* INPUT DATA
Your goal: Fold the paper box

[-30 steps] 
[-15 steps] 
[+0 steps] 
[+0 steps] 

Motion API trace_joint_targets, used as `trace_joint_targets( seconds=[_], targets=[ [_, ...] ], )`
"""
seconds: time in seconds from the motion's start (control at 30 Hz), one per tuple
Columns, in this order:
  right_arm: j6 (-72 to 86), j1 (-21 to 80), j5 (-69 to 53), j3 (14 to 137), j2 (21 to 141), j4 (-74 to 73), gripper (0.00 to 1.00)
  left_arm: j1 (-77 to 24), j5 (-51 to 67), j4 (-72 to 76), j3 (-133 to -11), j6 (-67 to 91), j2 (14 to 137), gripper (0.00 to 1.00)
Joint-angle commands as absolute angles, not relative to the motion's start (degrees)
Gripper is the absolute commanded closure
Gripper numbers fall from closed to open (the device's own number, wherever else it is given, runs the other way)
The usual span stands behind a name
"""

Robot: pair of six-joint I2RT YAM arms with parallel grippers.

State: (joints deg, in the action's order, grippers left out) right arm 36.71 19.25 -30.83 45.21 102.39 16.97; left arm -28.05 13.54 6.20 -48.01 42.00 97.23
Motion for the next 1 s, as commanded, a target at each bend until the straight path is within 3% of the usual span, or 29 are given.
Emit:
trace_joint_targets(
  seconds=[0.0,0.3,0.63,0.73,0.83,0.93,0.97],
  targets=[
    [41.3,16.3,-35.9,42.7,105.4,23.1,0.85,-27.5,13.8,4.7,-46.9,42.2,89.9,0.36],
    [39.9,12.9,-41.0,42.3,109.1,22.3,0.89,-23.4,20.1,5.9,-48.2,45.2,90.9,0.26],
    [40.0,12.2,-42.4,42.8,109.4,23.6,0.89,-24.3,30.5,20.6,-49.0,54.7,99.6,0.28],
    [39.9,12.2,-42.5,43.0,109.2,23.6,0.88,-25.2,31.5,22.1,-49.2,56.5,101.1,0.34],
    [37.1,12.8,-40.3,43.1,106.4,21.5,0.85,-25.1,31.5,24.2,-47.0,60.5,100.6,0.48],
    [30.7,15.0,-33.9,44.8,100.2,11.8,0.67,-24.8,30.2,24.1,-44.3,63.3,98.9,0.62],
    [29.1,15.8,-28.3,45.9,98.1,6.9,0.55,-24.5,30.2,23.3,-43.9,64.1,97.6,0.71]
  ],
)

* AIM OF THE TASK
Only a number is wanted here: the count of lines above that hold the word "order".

* ANSWER FOR THE TASK
2